During the additive ( λ₁ = λ₂ = 0) effect of antibiotic interaction on both s and r bacteria for (A) infection-free (R_s < 1, R_r < 1), (D) all-resistance (R_s < 1, R_r > 1), and (G) coexistence (R_s > 1, R_r > 1) cases. During the synergistic ( λ₁ = 1) effect of antibiotic interaction on the s bacteria, and antagonistic ( λ₂ = −1) effect on r bacteria for (B) infection-free (R_s < 1, R_r < 1), (E) all-resistance (R_s < 1, R_r > 1), and (H) coexistence (R_s > 1, R_r > 1) cases. During the antagonistic ( λ₁ = −1) effect of antibiotic interaction on the s, and synergistic ( λ₂ = 1) effect on the r bacteria for (C) infection-free (R_s < 1, R_r < 1), (F) all-resistance (R_s < 1, R_r > 1), and (i) coexistence (R_s > 1, R_r > 1) cases. Here c₁ and c₂ are the concentration of antibiotics, M and N, respectively. Simulations are done using parameter values in Table 1 and bacteria and antibiotic concentration (y-axis) given in the log plot. The solution of system (5) approaches P₀ in (A–C), P₁ in (D–F), and P₂ in (G–I).

Figure 2. Minimum inhibitory concentration (MIC) of resistant bacteria as a result of antibiotic interaction.

Here, the y-axis displays the equivalent MIC while the x-axis displays the intensity of the interaction of antibiotics (λ₂) against resistant bacteria. The synergism and antagonism proxies are respectively when λ₂ > 0 and λ₂ < 0.

Figure 3. Correlation between antibiotic interaction level and growth rate of resistant strains.

The x-axis and y-axis in this graph show the level of antibiotic interaction with sensitive (λ1) and resistant (λ2) bacteria, respectively, while the z-axis shows the equivalent growth rate (Gr) of resistant strains.
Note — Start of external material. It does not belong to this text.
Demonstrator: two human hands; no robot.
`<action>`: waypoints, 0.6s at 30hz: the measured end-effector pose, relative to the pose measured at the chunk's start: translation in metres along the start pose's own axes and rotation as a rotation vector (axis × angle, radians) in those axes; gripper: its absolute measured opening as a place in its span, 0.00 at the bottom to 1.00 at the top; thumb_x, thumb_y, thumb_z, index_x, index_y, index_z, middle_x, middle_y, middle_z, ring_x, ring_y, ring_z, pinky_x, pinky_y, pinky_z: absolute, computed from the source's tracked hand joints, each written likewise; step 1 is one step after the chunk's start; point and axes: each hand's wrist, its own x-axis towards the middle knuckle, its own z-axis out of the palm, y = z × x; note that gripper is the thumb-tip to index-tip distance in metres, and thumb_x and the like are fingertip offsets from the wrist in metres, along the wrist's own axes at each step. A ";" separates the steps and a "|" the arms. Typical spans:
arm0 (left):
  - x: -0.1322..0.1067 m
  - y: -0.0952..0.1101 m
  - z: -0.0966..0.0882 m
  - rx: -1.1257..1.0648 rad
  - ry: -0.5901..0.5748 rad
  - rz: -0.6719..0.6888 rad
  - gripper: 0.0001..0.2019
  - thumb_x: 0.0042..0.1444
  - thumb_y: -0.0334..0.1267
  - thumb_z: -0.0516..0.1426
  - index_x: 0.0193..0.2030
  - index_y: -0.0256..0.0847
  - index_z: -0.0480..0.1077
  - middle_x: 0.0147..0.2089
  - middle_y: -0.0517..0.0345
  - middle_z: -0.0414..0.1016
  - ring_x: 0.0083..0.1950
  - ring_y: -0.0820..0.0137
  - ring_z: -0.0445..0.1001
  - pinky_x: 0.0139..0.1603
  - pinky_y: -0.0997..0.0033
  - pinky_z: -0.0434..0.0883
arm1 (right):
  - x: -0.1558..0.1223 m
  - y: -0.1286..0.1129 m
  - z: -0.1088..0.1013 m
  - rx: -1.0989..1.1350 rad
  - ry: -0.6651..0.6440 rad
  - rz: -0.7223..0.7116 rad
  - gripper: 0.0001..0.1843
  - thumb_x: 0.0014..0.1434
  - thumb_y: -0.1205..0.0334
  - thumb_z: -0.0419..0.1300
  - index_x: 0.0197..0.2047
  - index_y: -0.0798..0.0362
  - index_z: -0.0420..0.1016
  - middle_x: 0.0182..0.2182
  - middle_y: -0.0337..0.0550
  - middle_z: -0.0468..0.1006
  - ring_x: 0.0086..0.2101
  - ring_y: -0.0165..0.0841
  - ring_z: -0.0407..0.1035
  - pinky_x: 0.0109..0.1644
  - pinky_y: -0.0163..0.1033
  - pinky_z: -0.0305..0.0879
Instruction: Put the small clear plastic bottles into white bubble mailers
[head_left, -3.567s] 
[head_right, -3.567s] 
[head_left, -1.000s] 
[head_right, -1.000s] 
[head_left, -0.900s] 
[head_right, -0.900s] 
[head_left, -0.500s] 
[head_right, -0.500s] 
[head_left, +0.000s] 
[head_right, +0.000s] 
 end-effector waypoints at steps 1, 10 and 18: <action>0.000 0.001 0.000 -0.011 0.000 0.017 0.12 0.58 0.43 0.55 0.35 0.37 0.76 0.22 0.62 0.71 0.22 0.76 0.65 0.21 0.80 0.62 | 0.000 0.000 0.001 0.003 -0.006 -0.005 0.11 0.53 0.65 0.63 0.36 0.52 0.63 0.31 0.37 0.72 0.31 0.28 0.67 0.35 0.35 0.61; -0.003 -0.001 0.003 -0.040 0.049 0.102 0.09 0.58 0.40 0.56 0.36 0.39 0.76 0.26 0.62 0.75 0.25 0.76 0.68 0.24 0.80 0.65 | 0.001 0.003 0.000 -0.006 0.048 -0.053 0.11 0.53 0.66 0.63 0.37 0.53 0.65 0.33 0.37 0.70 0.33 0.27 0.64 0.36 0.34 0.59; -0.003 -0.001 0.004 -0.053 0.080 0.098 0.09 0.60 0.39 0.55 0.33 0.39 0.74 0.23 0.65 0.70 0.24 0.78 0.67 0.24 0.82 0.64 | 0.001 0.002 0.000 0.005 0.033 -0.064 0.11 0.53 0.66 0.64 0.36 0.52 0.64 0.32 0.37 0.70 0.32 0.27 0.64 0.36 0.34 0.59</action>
The synergism and antagonism proxies are respectively when λ1, λ2 > 0 and λ1, λ2 < 0.

Figure 4. Temporal course of resistant (r) bacteria population under different combination scenarios.
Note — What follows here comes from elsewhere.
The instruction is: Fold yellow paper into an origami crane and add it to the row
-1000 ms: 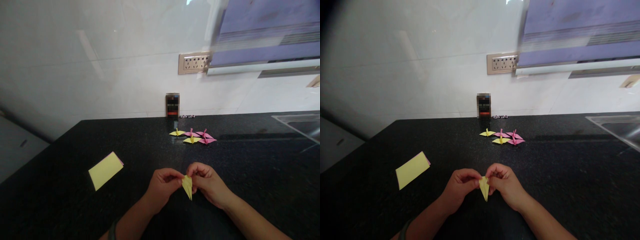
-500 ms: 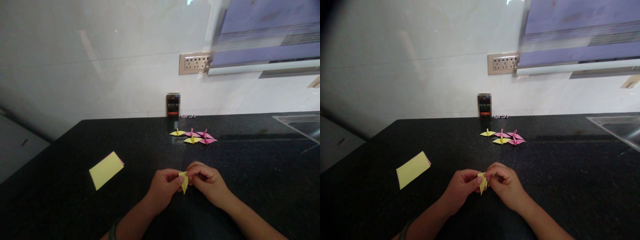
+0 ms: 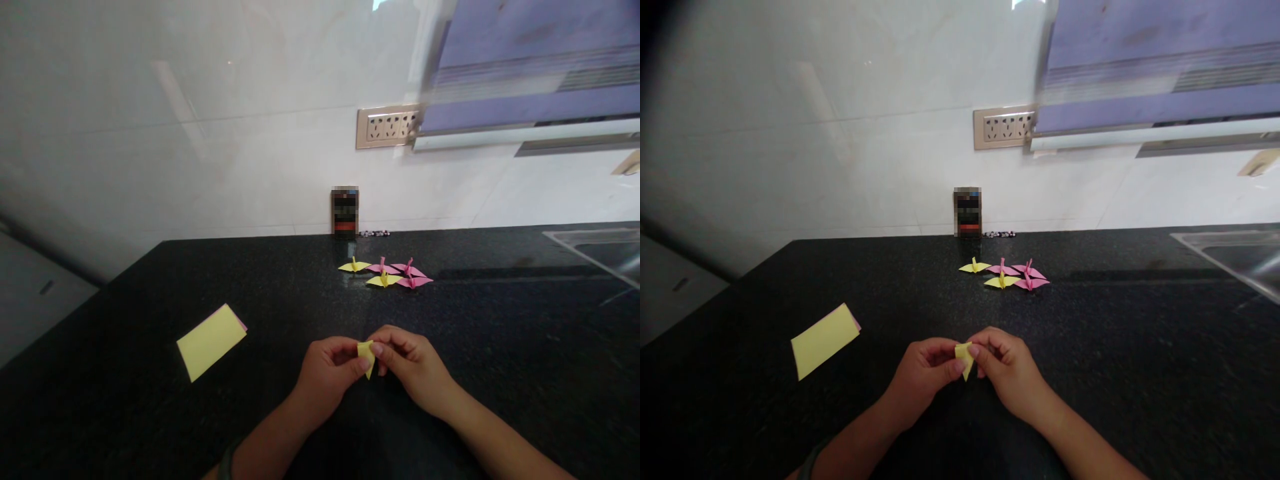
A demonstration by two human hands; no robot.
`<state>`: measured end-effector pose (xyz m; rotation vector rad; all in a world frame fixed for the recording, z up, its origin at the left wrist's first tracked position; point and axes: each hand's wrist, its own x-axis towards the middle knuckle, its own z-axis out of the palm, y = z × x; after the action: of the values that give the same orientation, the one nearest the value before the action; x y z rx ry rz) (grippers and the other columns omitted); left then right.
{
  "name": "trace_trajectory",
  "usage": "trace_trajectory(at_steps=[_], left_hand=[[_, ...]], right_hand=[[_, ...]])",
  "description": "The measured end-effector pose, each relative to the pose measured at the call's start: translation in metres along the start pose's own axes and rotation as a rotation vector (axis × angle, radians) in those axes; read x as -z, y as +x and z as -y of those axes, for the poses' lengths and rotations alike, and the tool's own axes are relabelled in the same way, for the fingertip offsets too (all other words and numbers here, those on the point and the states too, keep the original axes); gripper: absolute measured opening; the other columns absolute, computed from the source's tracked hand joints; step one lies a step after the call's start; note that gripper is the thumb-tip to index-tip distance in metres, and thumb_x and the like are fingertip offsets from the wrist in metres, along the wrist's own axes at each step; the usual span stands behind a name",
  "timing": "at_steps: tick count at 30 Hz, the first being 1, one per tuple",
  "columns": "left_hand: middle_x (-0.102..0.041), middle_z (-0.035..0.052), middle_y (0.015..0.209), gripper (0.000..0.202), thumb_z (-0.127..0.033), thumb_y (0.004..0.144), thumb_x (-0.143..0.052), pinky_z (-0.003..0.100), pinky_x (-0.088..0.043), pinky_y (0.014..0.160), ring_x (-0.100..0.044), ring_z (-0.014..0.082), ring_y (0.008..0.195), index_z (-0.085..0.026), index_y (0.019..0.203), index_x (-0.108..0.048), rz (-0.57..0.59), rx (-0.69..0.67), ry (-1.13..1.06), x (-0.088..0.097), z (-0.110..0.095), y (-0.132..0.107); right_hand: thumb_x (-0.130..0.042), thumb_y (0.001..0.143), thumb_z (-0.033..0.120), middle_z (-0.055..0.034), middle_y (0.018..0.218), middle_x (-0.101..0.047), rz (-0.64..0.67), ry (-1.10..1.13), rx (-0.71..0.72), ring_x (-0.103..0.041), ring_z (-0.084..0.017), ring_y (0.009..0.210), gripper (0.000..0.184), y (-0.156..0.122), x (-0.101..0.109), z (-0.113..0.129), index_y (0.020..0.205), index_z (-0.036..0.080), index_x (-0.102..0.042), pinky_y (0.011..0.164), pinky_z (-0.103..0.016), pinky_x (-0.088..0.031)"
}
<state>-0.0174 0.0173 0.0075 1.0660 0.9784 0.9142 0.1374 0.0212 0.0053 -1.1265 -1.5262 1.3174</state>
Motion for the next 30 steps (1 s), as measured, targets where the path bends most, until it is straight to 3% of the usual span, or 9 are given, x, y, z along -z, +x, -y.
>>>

(A) Resistant bacteria population over time. (B) Antibiotic M (blue line) and N (red dash line) concentration (c₁) and (c₂), respectively, over time. In graph (A) blue line reveals the synergistic (λ₁ = 1) effect of M and N antibiotics on sensitive bacteria and the antagonistic (λ₂ = −1) effect of M and N antibiotics on resistant bacteria. The red line illustrates the antagonistic (λ₁ = −1) effect of M and N antibiotics on sensitive bacteria and the synergistic (λ₂ = 1) effect of M and N antibiotics on resistant bacteria. The black line shows the antagonistic (λ₁ = −1, λ₂ = −1) effect of M and N antibiotics on sensitive and resistant bacteria. The green line synergistic (λ₁ = 1, λ₂ = 1) effect of M and N antibiotics on sensitive and resistant bacteria. The rectangular dash point out the resistant bacteria population when the concentration of M and N antibiotics are at their maximum level (c₁ = c₂ = 1).